Was schlicht und ergreifend daran liegt, dass wir irgendwann immer wieder an den Punkt kommen, dass wir (noch) zu wenig über dieses Virus wissen. Das verunsichert natürlich. Und viele von Denen, die meinen die Wahrheit zu kennen, sind meist irgendwelche Menschen, die nicht mit der Bürde der Verantwortung für sehr viele andere Menschen belastet sind, sondern sich -so scheint es mir- die Verunsicherung Vieler zum Anlass nehmen, um Ihnen noch mehr Angst einzujagen. 

Und ganz ehrlich Leute, da bin ich raus. Die meinen ernsthaft, man solle nicht hysterisch werden und keine Angst haben, eigentlich sei es alles gar nicht so schlimm, nur um dann im selben Atemzug mit einer so perfiden Verschwörungstheorie um die Ecke zu kommen, dass man Nichts und Niemandem mehr trauen kann. Das hilft niemandem weiter und baut noch mehr Angst und Unsicherheit auf. 

Ich glaube, in einer Krise bringt es uns eher weiter sich die grundlegenden Muster anzuschauen. Und die eigenen Glaubenssätze. Da ist es egal, ob es sich um eine globale Krise handelt oder um eine ganz persönliche. Die auch jetzt als eine Folge dieser Pandemie auftreten kann.
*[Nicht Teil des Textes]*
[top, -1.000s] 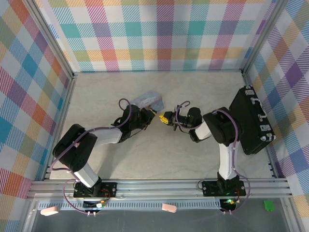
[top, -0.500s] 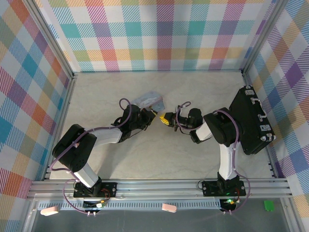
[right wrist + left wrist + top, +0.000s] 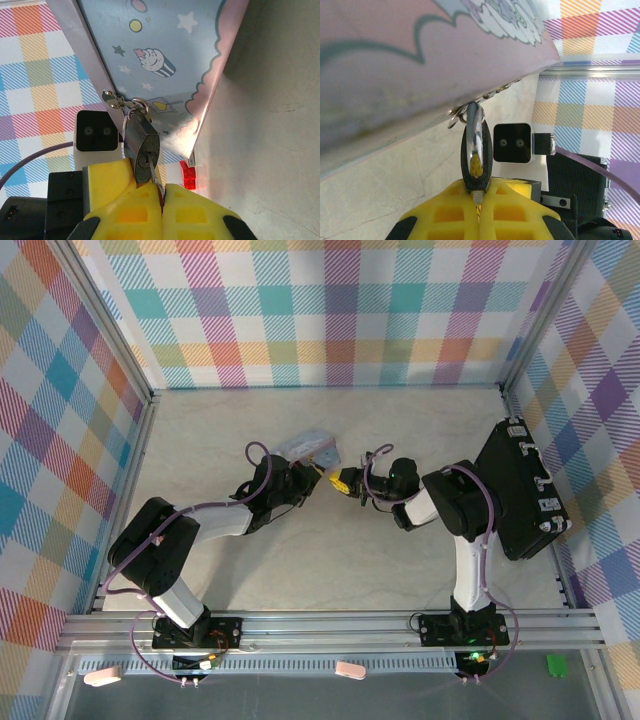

Und weil ich dazu ermutigen möchte etwas mehr bei sich zu bleiben schreibe ich diesen Beitrag. 

Gehen wir einmal ein paar Schritte zurück. Angst macht krank. Angst schränkt ein und Angst schließt aus. Angst misstraut und Angst ist neidisch. Angst lässt uns in ein Horror-Hamsterrad einsteigen. Und wenn wir den Punkt verpassen zu erkennen, dass wir selbst der Antrieb sind, sind wir damit so sehr beschäftigt, dass wir es nicht mehr schaffen, unsere Beine zu benutzen um den Absprung zu wagen. So muss das nicht sein. Wir dürfen nicht vergessen, dass wir die BestimmerInnen sind. Ich. Und Du auch. Ich entscheide, was ich denke. Ich entscheide, worauf ich mich fokussiere. Ich glaube, wir können uns immer entscheiden, egal, worum es geht, für Angst oder Liebe. Oder auf wen von beiden wir hören wollen. 

Auch in der Krise. Auch in dieser Corona-Krise. Liebe schafft Vertrauen. Liebe weitet sich aus und ist ansteckend. Liebe gibt Sicherheit und Freude und Leichtigkeit. Mit Liebe können wir kreativ werden, weil wir nicht im Hamsterrad der Angst festsitzen. Egal, was kommt, wir sind frei und wir können entscheiden, wie wir drüber denken. Das ist auch eine gewählte Einstellung. 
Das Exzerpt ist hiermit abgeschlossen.